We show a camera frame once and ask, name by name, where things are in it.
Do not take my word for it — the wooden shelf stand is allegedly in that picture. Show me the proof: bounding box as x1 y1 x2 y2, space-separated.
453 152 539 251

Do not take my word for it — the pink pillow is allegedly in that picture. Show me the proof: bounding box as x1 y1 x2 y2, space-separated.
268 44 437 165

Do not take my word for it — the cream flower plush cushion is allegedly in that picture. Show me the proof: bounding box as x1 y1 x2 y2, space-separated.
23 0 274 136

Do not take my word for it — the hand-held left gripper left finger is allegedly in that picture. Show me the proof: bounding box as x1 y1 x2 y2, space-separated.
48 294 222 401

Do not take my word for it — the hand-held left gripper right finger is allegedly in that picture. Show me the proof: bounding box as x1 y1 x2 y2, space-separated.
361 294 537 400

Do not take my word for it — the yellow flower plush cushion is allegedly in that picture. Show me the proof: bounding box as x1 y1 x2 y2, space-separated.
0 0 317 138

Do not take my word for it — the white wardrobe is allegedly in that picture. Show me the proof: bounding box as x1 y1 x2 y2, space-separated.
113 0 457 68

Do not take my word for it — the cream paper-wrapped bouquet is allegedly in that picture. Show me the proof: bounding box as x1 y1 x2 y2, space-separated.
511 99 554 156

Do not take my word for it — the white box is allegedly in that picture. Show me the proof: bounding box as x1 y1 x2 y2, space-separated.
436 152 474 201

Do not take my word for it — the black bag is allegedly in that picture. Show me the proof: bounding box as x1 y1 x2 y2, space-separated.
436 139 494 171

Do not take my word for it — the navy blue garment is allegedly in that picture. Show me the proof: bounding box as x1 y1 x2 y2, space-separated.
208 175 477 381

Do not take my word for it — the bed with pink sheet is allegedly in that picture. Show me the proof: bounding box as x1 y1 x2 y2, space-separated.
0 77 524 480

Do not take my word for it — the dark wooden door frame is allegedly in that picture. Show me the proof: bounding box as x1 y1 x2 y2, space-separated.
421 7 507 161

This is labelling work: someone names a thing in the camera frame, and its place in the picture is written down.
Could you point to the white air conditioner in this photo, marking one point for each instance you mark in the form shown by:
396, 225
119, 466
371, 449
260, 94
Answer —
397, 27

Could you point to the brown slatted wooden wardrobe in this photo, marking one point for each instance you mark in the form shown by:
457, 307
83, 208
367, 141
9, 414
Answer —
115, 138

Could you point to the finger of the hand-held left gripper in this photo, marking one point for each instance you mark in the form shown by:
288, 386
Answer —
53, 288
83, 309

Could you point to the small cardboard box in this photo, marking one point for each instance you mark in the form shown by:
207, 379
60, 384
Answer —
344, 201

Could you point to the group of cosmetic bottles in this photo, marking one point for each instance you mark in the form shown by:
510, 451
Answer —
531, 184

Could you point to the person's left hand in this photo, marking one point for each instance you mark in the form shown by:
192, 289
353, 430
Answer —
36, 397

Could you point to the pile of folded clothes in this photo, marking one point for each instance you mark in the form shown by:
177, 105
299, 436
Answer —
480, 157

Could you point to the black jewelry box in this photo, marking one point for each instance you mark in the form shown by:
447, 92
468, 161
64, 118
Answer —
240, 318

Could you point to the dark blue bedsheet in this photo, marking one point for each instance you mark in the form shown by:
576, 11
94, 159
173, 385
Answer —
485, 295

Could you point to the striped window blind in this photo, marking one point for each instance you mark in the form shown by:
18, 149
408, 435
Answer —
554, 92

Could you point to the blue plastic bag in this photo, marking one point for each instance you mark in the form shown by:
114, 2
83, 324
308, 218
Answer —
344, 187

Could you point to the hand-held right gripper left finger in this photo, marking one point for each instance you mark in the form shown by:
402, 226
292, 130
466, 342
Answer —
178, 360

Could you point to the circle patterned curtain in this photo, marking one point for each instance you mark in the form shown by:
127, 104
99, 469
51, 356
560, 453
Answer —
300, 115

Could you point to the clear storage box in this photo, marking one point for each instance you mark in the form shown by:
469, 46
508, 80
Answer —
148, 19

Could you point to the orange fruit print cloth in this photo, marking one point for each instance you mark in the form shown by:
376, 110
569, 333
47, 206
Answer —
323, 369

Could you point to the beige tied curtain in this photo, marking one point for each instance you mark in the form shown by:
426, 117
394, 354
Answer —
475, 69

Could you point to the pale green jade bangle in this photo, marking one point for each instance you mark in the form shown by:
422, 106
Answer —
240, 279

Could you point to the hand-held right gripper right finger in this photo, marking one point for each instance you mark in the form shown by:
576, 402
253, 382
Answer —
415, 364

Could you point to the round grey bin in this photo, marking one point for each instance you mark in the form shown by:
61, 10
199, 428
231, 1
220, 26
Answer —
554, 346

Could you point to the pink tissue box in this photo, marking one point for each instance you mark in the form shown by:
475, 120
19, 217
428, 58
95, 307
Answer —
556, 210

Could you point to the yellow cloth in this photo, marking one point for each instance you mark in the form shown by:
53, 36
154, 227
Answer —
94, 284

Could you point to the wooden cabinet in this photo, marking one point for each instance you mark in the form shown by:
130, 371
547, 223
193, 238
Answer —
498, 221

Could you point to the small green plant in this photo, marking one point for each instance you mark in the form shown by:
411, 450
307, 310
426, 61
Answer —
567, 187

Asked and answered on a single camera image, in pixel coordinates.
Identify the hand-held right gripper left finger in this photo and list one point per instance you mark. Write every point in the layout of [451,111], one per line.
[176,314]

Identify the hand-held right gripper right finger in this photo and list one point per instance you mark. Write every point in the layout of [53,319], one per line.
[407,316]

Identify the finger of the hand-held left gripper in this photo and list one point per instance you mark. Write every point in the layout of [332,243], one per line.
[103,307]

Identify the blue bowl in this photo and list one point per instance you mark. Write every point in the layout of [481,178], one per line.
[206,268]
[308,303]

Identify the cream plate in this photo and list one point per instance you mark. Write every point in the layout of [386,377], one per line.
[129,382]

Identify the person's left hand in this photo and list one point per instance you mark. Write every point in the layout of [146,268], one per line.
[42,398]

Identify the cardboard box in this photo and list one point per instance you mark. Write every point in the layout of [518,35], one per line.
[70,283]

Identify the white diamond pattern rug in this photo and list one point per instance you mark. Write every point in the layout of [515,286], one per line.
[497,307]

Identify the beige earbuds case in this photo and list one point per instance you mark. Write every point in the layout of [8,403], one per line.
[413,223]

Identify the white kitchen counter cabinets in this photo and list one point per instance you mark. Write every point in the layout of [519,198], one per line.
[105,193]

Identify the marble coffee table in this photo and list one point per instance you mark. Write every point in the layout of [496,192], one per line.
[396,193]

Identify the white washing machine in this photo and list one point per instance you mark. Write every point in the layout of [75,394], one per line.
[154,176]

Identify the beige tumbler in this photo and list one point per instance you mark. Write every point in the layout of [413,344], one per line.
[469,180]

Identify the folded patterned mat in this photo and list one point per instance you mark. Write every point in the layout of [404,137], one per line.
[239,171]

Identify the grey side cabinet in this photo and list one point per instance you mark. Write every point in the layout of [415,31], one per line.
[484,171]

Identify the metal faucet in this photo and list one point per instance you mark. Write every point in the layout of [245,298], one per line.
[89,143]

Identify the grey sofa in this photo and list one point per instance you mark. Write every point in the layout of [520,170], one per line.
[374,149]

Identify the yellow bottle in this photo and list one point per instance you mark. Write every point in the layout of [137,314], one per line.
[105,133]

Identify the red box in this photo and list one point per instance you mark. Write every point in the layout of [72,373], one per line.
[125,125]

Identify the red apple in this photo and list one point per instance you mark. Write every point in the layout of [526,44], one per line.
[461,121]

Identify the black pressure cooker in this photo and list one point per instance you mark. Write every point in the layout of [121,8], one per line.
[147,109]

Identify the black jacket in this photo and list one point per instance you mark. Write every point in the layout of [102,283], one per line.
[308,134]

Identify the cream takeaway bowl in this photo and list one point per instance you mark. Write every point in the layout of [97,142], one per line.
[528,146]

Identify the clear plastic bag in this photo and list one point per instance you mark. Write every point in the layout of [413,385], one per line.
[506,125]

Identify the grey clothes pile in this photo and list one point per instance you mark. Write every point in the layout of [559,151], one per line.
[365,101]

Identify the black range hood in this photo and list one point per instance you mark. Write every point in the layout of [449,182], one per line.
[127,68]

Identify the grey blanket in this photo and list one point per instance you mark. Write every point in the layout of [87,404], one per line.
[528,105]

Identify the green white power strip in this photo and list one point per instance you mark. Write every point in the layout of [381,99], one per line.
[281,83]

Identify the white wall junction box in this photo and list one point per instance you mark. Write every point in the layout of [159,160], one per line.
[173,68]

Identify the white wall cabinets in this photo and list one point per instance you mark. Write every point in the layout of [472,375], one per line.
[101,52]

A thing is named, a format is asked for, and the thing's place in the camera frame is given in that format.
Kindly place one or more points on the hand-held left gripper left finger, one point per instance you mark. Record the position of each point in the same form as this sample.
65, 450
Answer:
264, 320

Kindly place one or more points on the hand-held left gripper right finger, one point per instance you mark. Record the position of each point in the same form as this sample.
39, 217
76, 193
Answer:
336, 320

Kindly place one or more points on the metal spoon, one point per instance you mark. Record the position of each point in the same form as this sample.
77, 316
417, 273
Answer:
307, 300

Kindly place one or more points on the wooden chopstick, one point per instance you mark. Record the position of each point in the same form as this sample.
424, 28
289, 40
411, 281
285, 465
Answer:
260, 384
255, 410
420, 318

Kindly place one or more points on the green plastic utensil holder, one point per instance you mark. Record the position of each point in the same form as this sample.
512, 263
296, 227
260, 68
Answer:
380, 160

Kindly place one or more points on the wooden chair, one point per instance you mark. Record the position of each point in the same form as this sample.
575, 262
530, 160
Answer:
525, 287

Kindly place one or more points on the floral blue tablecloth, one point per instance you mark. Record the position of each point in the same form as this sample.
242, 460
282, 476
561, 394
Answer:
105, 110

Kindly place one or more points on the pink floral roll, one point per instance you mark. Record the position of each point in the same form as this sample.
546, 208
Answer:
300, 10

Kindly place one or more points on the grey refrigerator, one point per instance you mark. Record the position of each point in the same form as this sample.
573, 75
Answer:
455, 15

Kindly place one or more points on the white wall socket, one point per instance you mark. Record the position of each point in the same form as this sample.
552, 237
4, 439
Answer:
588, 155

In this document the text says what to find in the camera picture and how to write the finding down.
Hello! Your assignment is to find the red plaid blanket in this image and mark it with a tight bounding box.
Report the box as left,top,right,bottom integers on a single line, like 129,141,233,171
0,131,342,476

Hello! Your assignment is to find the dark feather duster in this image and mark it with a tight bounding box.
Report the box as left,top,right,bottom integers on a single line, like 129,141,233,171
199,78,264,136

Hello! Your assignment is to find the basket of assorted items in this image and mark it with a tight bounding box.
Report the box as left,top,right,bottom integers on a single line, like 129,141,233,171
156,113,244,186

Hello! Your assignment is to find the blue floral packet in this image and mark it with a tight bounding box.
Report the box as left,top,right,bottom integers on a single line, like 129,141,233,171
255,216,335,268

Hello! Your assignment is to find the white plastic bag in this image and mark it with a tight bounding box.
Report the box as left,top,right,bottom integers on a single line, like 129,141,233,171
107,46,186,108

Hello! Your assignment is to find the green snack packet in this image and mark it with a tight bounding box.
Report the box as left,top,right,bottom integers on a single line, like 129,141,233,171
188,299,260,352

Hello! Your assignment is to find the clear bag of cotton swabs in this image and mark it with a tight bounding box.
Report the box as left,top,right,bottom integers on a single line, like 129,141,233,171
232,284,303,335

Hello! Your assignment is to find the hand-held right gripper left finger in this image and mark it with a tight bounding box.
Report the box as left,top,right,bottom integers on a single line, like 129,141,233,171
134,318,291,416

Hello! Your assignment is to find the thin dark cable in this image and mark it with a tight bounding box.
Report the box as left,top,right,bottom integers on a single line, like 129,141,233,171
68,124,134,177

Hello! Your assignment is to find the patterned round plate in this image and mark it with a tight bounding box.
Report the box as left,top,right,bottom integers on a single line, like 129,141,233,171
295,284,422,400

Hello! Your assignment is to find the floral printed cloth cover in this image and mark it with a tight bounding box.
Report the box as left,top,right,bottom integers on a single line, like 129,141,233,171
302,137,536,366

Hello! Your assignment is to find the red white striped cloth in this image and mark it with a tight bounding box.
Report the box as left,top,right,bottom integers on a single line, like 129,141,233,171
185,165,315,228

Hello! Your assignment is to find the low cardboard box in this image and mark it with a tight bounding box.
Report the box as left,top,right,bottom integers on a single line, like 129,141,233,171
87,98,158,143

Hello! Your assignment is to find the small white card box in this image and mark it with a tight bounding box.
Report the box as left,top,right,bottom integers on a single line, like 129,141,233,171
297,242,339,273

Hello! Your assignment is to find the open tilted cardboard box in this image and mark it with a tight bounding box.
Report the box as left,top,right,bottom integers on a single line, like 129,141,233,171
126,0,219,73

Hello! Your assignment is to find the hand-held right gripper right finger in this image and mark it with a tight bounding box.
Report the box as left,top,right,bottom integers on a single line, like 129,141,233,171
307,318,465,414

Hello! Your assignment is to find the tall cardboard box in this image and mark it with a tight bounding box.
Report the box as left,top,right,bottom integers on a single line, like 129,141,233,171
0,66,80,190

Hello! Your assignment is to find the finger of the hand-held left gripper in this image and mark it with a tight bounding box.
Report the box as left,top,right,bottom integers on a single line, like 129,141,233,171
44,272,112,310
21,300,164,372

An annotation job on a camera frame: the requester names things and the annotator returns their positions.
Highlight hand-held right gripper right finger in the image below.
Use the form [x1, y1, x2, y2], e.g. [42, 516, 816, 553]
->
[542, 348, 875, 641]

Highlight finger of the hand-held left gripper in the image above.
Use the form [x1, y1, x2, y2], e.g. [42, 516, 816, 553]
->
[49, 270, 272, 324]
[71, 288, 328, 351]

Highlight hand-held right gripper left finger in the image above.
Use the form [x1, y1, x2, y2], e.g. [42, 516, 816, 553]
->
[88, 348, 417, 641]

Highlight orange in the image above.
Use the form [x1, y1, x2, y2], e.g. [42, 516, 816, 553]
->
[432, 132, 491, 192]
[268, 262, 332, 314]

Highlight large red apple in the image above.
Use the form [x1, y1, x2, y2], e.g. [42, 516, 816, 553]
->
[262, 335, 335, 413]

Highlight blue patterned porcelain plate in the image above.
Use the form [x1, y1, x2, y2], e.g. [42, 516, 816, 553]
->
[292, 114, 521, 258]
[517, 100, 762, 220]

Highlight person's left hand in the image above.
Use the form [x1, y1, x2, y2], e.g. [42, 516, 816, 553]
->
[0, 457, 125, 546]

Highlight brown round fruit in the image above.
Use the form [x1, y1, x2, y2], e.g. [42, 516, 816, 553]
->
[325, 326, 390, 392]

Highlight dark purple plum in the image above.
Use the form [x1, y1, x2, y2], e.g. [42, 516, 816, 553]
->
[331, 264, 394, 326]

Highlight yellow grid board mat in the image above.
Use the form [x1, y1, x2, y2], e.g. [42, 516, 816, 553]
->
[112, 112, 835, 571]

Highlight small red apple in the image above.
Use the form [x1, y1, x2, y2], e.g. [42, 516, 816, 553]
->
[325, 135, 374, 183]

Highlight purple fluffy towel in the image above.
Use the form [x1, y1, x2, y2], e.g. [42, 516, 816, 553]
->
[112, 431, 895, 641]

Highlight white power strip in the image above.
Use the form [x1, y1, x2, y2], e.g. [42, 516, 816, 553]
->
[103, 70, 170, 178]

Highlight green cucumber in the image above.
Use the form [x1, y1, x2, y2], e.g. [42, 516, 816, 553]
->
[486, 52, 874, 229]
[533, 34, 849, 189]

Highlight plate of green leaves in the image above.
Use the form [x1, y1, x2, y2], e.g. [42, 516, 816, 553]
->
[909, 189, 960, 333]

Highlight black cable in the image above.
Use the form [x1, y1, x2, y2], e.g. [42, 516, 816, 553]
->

● ● ●

Assignment:
With the line that has "Hello! Your assignment is to find the open" as the first and the line that has "Hello! Your assignment is to find the finger" as the last, repeat exactly that run of lines above and no more.

Answer to this problem:
Hello! Your assignment is to find the open tilted cardboard box in this image and mark it with a tight bounding box.
Report the box as left,top,right,bottom integers on a single line, like 129,141,233,171
126,0,219,73

Hello! Your assignment is to find the hand-held right gripper right finger in this image and mark it with a tight bounding box.
Report the box as left,top,right,bottom integers on a single line, like 129,141,233,171
307,318,465,414

Hello! Your assignment is to find the tall cardboard box in this image and mark it with a tight bounding box.
Report the box as left,top,right,bottom integers on a single line, like 129,141,233,171
0,66,80,190

Hello! Your assignment is to find the finger of the hand-held left gripper in this image and mark it with a tight bounding box.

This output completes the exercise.